The city has its roots in the Black Hills mining rush of the late 19th century. Tin mining was dominant in the 1880s and led to an influx of capital and people into the area. As the mining industry waned, tourism and timber became increasingly important industries to the area. The creation of Mount Rushmore National Memorial and Crazy Horse Memorial led to an increase in awareness of the Black Hills as a tourist destination. Custer State Park and the Sturgis Motorcycle Rally also draw visitors to Hill City. In recent years, the city has diversified to become a center for the arts in the area, featuring several art studios and festivals.

==History==
Human history in the area that became Hill City, and the greater Black Hills in particular, started by at least 7000 BC. The Arikara arrived by 1500 AD, followed by the Cheyenne, Crow, Kiowa and Pawnee. In the 19th century, the Lakota Sioux claimed the land, calling it Paha Sapa. In 1874, Major General George Armstrong Custer led an expedition into the Black Hills, during which gold was discovered in French Creek, 13 mi south of Hill City. The discovery of gold opened the Black Hills, and the Hill City area, to mining. Hill City was first settled by miners in 1876, who referred to the area as Hillyo. This was the second American settlement in the Black Hills. Hill City is the oldest city still in existence in Pennington County. A post office was constructed and opened on November 26, 1877. The city almost became a ghost town when miners relocated to the northern Black Hills after the discovery of gold there.

In 1883, tin was discovered near Hill City, and the population rebounded.
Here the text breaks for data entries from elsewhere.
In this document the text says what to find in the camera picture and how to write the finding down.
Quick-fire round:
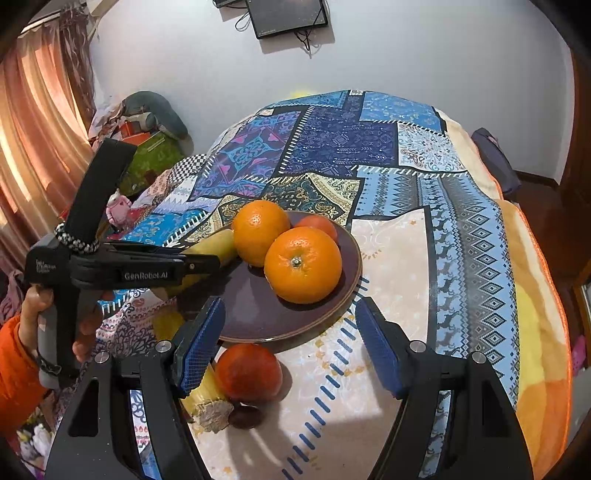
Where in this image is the blue patchwork blanket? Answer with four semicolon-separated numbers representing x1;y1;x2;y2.
97;90;522;480

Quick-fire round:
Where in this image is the orange sheer curtain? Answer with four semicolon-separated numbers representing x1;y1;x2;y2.
0;23;95;232

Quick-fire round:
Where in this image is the dark brown chestnut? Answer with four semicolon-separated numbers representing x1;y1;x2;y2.
228;405;266;430

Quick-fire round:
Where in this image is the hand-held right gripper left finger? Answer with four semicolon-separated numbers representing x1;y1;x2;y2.
46;295;227;480

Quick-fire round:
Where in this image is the large orange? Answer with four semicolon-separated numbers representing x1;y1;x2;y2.
232;199;291;268
264;226;343;304

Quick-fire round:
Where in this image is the wooden wardrobe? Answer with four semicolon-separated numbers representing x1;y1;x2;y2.
556;51;591;213

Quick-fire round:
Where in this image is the red tomato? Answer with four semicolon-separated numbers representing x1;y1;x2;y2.
293;215;339;243
216;343;283;403

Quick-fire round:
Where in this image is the person's left forearm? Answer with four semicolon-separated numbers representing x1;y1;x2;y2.
0;314;49;435

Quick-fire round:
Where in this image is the brown patterned curtain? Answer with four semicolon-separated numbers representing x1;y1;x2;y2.
58;7;98;134

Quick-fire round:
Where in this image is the grey backpack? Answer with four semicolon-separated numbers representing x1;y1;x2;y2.
471;128;522;199

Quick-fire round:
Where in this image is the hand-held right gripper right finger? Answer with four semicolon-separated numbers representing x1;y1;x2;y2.
355;298;534;480

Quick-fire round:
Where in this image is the black white checkered cloth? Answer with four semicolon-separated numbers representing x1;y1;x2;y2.
171;154;211;185

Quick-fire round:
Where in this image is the pink toy figure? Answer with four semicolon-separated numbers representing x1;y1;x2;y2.
106;189;132;227

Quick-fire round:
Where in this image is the small black wall monitor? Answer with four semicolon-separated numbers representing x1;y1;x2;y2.
245;0;329;40

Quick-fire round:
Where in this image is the purple round plate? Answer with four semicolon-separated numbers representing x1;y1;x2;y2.
178;210;363;343

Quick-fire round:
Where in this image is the person's left hand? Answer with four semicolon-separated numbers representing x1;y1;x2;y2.
17;284;106;365

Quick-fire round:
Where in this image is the grey cushion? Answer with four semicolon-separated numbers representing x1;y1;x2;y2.
124;91;190;139

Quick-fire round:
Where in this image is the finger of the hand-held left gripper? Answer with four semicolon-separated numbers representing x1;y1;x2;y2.
104;243;221;278
98;275;205;302

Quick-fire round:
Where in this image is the yellow corn cob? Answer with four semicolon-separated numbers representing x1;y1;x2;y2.
164;228;238;298
182;362;235;433

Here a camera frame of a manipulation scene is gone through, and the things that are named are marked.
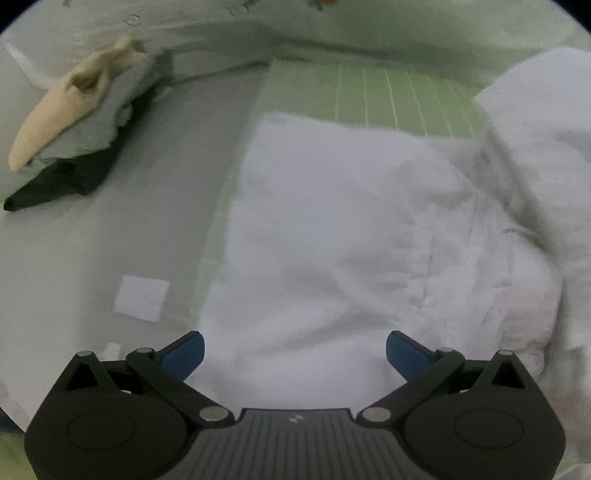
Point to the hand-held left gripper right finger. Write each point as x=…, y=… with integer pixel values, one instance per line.
x=405, y=357

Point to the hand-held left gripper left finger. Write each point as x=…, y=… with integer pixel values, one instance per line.
x=185, y=356

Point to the white shirt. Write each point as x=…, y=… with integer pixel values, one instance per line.
x=332, y=230

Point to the carrot printed grey-green sheet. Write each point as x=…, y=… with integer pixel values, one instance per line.
x=152, y=207

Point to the black garment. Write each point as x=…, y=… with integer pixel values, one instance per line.
x=60, y=182

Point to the light grey garment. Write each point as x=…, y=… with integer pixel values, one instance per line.
x=94, y=131

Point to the beige garment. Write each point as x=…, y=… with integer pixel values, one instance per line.
x=60, y=106
The Harney Peak Tin Mining, Milling, and Manufacturing Company made its headquarters on Main Street. The company was backed by English financiers and bought 1,100 prospecting sites around the area. As mining grew, the city became known for its wild living and was once referred to as "a town with a church on each end and a mile of Hell in between." At one time, 15 saloons were located on Main Street. The company built the Harney Peak Hotel on Main Street to entertain its management and executives. Upon realizing the tin market was unsustainable, the company ceased operation in 1902.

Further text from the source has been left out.